Decurtata di 6 milioni di unità la previsione sulle vendite annunciata lo scorso aprile. iPad guida il mercato, mentre le tavolette con il sistema operativo di Google avanzano lentamente a causa dei prezzi poco competitivi e della carenza di apps

di Patrizia Licata
Gartner riduce di 6 milioni di unità le stime per le vendite di tablet per il 2011, in parte perché, mentre l’Apple iPad continua la sua ascesa inarrestabile, non decollano quelli con sistema operativo Android.

Nel dettaglio, le vendite mondiali di media tablet arriveranno a un totale di 63,6 milioni di unità quest’anno, secondo la società di ricerche, superando di 17,6 milioni di unità le vendite dell’anno scorso. Comunque un ottimo tasso di crescita, anche se inferiore a quello previsto dalla stessa Gartner ad aprile, quando aveva calcolato a 69,8 milioni di unità le vendite di tablet per il 2011.

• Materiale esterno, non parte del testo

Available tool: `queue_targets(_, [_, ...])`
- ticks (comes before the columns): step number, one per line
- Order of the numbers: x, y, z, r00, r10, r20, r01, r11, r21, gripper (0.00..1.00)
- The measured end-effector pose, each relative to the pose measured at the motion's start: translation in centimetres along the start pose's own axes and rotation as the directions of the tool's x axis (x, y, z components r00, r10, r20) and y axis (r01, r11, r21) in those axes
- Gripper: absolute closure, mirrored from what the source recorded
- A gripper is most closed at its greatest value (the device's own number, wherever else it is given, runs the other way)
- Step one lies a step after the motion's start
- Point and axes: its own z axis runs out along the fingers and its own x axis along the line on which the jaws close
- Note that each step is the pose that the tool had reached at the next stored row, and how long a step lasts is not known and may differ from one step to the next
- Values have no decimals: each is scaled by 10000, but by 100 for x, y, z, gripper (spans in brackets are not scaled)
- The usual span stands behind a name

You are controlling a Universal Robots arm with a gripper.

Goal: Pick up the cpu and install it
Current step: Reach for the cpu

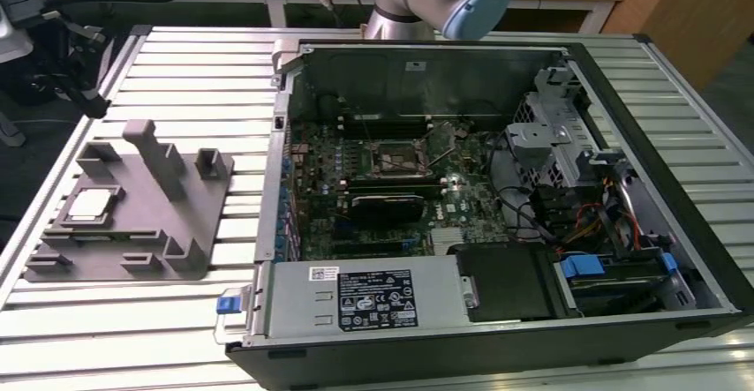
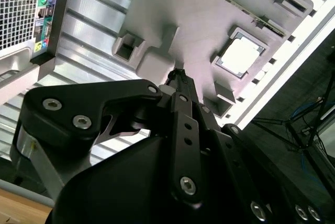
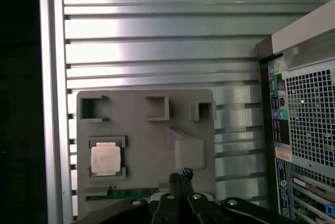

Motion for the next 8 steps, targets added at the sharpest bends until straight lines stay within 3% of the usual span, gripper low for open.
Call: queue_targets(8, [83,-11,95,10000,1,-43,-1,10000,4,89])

La revisione al ribasso della stima, spiega Gartner, si deve alla lentezza con cui vengono venduti i tablet con il sistema operativo Android di Google: gli analisti pensano che quest’anno verranno distribuiti 11 milioni di tablet Android, e non 13,9 milioni come previsto ad aprile.

"Finora, l’appeal di Android sul mercato dei tablet è stato ridotto dai prezzi alti, da un’interfaccia utente non molto accattivante e da un numero limitato di applicazioni”, commenta Carolina Milanesi, research vice president di Gartner.



Le vendite dell’iPad, intanto, che guida decisamente il mercato con uno share mondiale del 73% delle vendite totali nel 2011, arriveranno a 46,7 milioni di unità. Gartner si aspetta comunque un robusto ritmo di crescita per i tablet fino a tutto il 2015, quando saranno venduti 326,3 milioni di unità.